Write out the complete data exactly as written.

==== EXTRACTED RECORDS

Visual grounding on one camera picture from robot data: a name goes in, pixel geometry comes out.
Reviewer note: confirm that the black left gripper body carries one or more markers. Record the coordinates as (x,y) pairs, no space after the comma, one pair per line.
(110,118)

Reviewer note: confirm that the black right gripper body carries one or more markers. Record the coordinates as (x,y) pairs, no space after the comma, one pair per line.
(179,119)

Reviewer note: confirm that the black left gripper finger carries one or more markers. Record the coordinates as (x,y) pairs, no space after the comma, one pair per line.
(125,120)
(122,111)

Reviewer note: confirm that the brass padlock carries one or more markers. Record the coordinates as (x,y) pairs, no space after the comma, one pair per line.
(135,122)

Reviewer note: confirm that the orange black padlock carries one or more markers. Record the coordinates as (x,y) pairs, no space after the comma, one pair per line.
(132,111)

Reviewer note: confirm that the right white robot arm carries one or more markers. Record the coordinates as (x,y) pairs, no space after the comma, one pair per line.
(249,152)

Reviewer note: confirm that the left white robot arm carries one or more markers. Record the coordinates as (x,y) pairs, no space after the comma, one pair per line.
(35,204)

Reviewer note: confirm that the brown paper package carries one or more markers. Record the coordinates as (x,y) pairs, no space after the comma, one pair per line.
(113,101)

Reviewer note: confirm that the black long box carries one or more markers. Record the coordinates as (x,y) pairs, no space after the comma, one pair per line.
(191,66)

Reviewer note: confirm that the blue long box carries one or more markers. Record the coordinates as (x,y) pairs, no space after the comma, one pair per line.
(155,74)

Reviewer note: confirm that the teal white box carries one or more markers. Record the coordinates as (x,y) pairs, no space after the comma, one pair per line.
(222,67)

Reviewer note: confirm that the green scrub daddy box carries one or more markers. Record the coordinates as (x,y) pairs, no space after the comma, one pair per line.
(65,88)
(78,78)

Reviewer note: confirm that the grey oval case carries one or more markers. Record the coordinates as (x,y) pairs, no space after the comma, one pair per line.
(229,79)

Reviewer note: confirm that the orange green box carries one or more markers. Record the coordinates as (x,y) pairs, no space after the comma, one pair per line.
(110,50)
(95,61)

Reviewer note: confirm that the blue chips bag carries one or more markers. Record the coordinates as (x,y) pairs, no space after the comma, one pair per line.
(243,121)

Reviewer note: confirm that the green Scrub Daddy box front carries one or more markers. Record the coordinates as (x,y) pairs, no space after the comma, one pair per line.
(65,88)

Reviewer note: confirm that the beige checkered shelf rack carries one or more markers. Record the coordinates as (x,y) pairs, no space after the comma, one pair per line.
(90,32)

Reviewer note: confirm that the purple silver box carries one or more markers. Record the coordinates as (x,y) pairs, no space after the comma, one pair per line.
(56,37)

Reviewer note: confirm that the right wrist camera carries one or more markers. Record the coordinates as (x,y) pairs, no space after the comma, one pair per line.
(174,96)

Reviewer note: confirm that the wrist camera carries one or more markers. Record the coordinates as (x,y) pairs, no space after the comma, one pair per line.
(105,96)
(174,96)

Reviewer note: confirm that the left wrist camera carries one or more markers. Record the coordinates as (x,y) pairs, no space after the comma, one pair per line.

========

* FINAL ANSWER:
Visual grounding on one camera picture from robot data: a name goes in, pixel geometry comes out.
Reviewer note: confirm that the black left gripper body carries one or more markers. Record the coordinates as (x,y) pairs, no space after the comma, one pair per line.
(110,118)

Reviewer note: confirm that the black right gripper body carries one or more markers. Record the coordinates as (x,y) pairs, no space after the comma, one pair per line.
(179,119)

Reviewer note: confirm that the black left gripper finger carries one or more markers. Record the coordinates as (x,y) pairs, no space after the comma, one pair per line.
(125,120)
(122,111)

Reviewer note: confirm that the brass padlock carries one or more markers. Record the coordinates as (x,y) pairs, no space after the comma, one pair per line.
(135,122)

Reviewer note: confirm that the orange black padlock carries one or more markers. Record the coordinates as (x,y) pairs, no space after the comma, one pair per line.
(132,111)

Reviewer note: confirm that the right white robot arm carries one or more markers. Record the coordinates as (x,y) pairs, no space after the comma, one pair per line.
(249,152)

Reviewer note: confirm that the left white robot arm carries one or more markers. Record the coordinates as (x,y) pairs, no space after the comma, one pair per line.
(35,204)

Reviewer note: confirm that the brown paper package carries one or more markers. Record the coordinates as (x,y) pairs, no space after the comma, one pair per line.
(113,101)

Reviewer note: confirm that the black long box carries one or more markers. Record the coordinates as (x,y) pairs, no space after the comma, one pair per line.
(191,66)

Reviewer note: confirm that the blue long box carries one or more markers. Record the coordinates as (x,y) pairs, no space after the comma, one pair per line.
(155,74)

Reviewer note: confirm that the teal white box carries one or more markers. Record the coordinates as (x,y) pairs, no space after the comma, one pair per line.
(222,67)

Reviewer note: confirm that the green scrub daddy box carries one or more markers. Record the coordinates as (x,y) pairs, no space after the comma, one pair per line.
(65,88)
(78,78)

Reviewer note: confirm that the grey oval case carries one or more markers. Record the coordinates as (x,y) pairs, no space after the comma, one pair per line.
(229,79)

Reviewer note: confirm that the orange green box carries one or more markers. Record the coordinates as (x,y) pairs, no space after the comma, one pair per line.
(110,50)
(95,61)

Reviewer note: confirm that the blue chips bag carries one or more markers. Record the coordinates as (x,y) pairs, no space after the comma, one pair per line.
(243,121)

Reviewer note: confirm that the green Scrub Daddy box front carries one or more markers. Record the coordinates as (x,y) pairs, no space after the comma, one pair per line.
(65,88)

Reviewer note: confirm that the beige checkered shelf rack carries one or more markers. Record the coordinates as (x,y) pairs, no space after the comma, one pair per line.
(90,32)

Reviewer note: confirm that the purple silver box carries one or more markers. Record the coordinates as (x,y) pairs, no space after the comma, one pair per line.
(56,37)

Reviewer note: confirm that the right wrist camera carries one or more markers. Record the coordinates as (x,y) pairs, no space after the comma, one pair per line.
(174,96)

Reviewer note: confirm that the wrist camera carries one or more markers. Record the coordinates as (x,y) pairs, no space after the comma, one pair per line.
(105,96)
(174,96)

Reviewer note: confirm that the left wrist camera carries one or more markers. Record the coordinates as (x,y) pairs, no space after the comma, one pair per line.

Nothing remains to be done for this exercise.